If a line below includes the string "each", copy it.

[Opening Recorded data section]

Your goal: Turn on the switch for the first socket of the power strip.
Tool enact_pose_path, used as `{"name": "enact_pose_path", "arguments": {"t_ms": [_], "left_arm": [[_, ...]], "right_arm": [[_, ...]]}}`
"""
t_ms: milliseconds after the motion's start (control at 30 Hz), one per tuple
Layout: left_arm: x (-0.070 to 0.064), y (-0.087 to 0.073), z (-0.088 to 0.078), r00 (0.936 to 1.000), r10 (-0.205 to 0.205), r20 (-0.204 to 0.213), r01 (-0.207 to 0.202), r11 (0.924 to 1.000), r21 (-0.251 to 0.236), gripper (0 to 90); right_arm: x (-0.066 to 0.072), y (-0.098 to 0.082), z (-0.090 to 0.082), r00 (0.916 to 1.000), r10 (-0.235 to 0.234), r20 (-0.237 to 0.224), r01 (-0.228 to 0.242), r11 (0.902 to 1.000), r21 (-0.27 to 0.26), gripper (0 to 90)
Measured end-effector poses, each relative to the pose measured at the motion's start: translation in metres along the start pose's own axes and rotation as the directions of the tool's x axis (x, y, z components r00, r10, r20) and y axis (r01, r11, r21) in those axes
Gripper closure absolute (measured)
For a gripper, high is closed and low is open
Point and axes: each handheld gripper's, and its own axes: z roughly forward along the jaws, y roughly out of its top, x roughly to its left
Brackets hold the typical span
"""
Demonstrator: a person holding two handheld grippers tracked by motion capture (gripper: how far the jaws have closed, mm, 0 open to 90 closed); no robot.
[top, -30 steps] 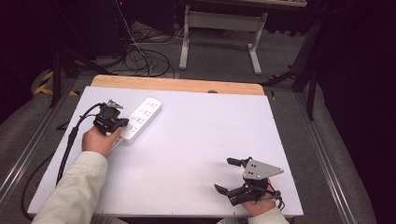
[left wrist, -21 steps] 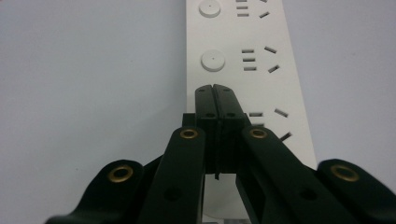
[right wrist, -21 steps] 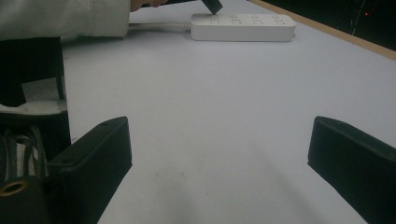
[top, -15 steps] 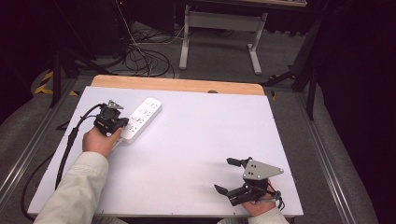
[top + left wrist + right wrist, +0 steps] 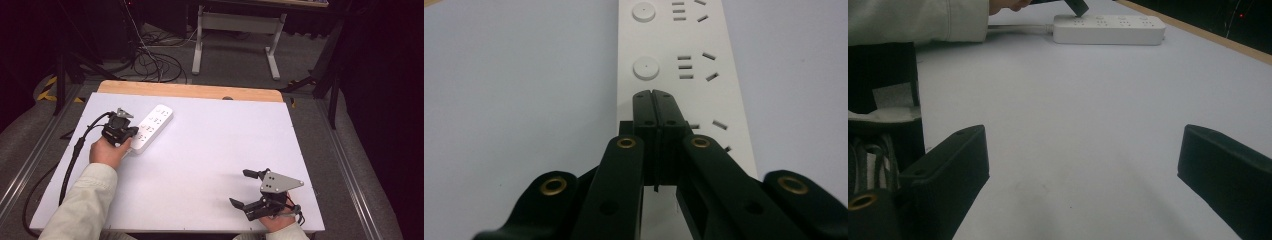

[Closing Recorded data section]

Solution to this exercise →
Measured end-effector poses, each relative to the pose measured at the motion's start: translation in metres along the start pose's own axes and rotation as the directions of the tool's x axis (x, y, z components r00, r10, r20) and y axis (r01, r11, r21) in those axes
Point and axes: each handheld gripper's, and its own axes: z roughly forward along the jaws, y roughly out of its top, x roughly to its left

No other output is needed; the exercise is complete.